The task
Nothing except the pictures should be left out when you reproduce the listing exactly.

--- START ---

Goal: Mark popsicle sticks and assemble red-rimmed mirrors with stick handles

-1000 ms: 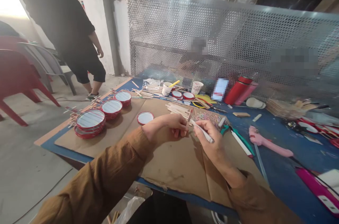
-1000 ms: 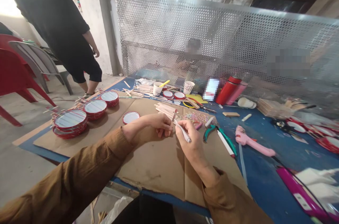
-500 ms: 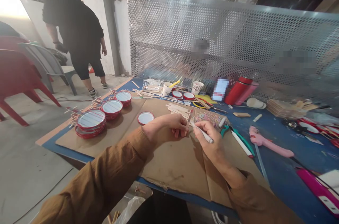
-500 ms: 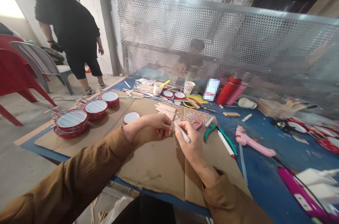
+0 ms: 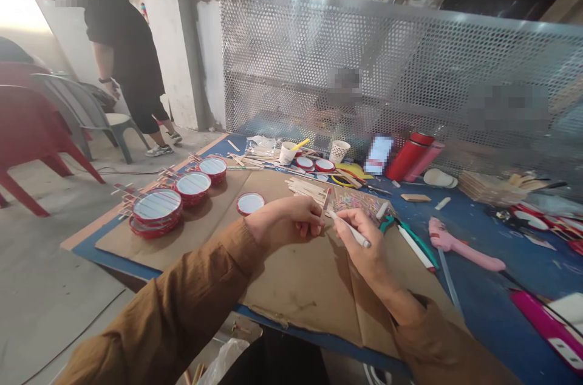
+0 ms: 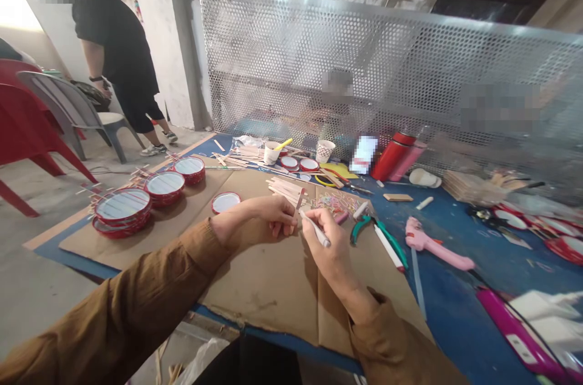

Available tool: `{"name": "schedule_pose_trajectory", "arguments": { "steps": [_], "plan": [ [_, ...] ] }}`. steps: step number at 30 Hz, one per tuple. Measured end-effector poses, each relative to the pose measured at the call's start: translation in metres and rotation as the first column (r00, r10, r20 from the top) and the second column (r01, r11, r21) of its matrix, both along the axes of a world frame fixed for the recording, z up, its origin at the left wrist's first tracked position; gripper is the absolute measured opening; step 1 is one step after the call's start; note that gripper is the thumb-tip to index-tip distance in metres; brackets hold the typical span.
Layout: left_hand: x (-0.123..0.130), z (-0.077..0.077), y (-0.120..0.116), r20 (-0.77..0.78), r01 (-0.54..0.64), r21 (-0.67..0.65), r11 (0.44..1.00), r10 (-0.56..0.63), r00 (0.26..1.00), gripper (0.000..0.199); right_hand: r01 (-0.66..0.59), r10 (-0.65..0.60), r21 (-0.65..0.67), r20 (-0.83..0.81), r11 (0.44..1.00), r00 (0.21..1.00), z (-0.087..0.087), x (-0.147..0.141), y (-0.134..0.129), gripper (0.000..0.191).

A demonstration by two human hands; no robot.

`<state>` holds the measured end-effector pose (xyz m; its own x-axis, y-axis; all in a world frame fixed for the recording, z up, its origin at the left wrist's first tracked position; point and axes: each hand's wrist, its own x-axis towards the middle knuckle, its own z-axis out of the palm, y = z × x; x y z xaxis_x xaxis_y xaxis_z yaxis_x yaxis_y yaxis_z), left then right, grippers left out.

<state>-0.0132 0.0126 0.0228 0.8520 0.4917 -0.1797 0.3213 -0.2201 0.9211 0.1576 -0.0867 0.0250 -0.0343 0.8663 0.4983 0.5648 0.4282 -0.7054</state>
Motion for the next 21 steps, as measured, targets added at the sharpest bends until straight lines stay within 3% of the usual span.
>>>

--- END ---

Answer to the exercise
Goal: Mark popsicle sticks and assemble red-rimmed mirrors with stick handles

-1000 ms: 
-1000 ms: 
-500 ms: 
-500 ms: 
+0 ms: 
+0 ms: 

Available tool: `{"name": "schedule_pose_trajectory", "arguments": { "steps": [_], "plan": [ [_, ...] ] }}`. steps: step number at 30 Hz, one per tuple. Measured end-effector poses, each relative to the pose measured at the call's start: translation in metres and rotation as the first column (r00, r10, r20 from the top) and the second column (r01, r11, r21) of its matrix, both along the axes of a world frame fixed for the recording, z up, its origin at the left wrist's first tracked position; gripper is the absolute measured opening; step 1 is one step after the call's start; note that gripper is the thumb-tip to index-tip distance in metres; brackets hold the typical span.
Layout: left_hand: x (-0.123..0.130), z (-0.077..0.077), y (-0.120..0.116), r20 (-0.77..0.78), r01 (-0.54..0.64), r21 (-0.67..0.65), r11 (0.44..1.00), r10 (-0.56..0.63), r00 (0.26..1.00), gripper (0.000..0.199); right_hand: r01 (-0.66..0.59), r10 (-0.65..0.60), r21 (-0.65..0.67), r20 (-0.83..0.81), r11 (0.44..1.00), r00 (0.21..1.00), z (-0.087..0.087), x (-0.147..0.141), y (-0.134..0.129), gripper (0.000..0.191).

A demonstration by two human hands; no robot.

`<state>` holds the measured end-effector pose (xyz m; its own x-axis, y-axis; all in a world frame fixed for the recording, z up, its origin at the left wrist's first tracked position; point and axes: each hand's wrist, its own x-axis towards the middle knuckle, its own z-axis out of the palm, y = z × x; x y z xaxis_x xaxis_y xaxis_z yaxis_x yaxis_y yaxis_z), left then right, grippers left out.

<state>-0.0132 0.0126 0.0228 0.8520 0.4917 -0.1797 0.3213 -0.2201 0.9211 0.1576 -0.0867 0.0250 -0.0343 0.8663 0.4983 0.5648 0.4282 -0.7054</state>
Motion for the next 21 steps, as measured, targets added at the sharpest bends until straight lines stay within 3% of the usual span.
>>>

The answer requires nothing more.